EXERCISE AIM. Some lines below hold "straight". Pick them out and copy them.

Content starts

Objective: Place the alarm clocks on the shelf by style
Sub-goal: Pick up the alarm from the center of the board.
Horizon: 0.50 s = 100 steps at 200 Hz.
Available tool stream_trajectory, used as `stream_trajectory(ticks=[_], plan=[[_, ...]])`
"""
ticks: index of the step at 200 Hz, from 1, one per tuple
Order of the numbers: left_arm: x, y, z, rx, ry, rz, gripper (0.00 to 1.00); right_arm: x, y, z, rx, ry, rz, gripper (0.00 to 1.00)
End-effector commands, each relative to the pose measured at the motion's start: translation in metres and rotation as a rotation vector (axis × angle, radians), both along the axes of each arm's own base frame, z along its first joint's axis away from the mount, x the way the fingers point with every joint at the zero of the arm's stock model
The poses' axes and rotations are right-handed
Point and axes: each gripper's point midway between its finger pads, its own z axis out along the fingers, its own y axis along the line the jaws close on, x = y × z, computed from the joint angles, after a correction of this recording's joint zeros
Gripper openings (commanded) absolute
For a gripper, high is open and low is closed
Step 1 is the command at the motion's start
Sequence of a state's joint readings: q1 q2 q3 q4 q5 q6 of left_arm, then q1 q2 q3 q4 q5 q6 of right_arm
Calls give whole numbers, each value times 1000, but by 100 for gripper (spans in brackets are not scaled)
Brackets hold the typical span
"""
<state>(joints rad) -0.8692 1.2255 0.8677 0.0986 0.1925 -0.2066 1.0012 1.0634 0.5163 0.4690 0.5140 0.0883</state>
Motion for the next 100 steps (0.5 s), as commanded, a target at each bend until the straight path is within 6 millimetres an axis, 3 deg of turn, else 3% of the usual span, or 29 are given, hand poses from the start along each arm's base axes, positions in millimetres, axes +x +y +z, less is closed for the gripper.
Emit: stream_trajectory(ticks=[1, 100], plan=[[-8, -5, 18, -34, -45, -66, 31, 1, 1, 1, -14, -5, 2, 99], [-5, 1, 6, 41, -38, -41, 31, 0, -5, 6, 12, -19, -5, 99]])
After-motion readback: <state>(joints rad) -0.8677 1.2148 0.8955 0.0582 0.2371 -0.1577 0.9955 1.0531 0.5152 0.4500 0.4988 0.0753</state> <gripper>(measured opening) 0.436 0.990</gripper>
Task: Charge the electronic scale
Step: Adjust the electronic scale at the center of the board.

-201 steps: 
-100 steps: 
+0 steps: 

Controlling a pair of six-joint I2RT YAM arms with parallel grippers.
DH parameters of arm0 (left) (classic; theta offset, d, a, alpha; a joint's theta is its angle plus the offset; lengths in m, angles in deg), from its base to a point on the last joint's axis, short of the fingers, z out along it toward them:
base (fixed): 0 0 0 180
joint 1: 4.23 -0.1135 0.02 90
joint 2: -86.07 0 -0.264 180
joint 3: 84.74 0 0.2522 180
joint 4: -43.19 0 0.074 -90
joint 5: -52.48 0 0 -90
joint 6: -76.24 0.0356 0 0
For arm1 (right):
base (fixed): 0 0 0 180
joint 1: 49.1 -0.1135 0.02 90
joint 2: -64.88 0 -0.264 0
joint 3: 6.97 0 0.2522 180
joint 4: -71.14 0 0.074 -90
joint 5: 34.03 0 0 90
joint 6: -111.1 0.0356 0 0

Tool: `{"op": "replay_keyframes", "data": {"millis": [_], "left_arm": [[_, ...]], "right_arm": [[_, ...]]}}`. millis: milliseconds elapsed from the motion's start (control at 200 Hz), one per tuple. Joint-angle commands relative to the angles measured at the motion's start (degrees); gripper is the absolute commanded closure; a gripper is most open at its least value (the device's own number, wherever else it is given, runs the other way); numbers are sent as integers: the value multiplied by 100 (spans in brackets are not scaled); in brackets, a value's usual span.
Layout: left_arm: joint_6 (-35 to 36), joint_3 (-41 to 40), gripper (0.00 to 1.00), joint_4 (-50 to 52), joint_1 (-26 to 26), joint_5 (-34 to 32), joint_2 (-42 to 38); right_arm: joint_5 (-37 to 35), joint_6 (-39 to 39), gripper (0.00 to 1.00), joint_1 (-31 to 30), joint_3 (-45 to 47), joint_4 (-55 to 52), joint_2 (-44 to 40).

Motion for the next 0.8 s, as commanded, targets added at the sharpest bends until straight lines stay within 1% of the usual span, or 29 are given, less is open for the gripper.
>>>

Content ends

PROBLEM SOLUTION.
Motion for the next 100 steps (0.5 s), as commanded, a target at each bend until the straight path is within 6 millimetres an axis, 3 deg of turn, else 3% of the usual span, or 29 are given, hand poses from the start along each arm's base axes, positions in millimetres, axes +x +y +z, less is closed for the gripper.
Motion for the next 0.8 s, as commanded, targets added at the sharpest bends until straight lines stay within 1% of the usual span, or 29 are given, less is open for the gripper.

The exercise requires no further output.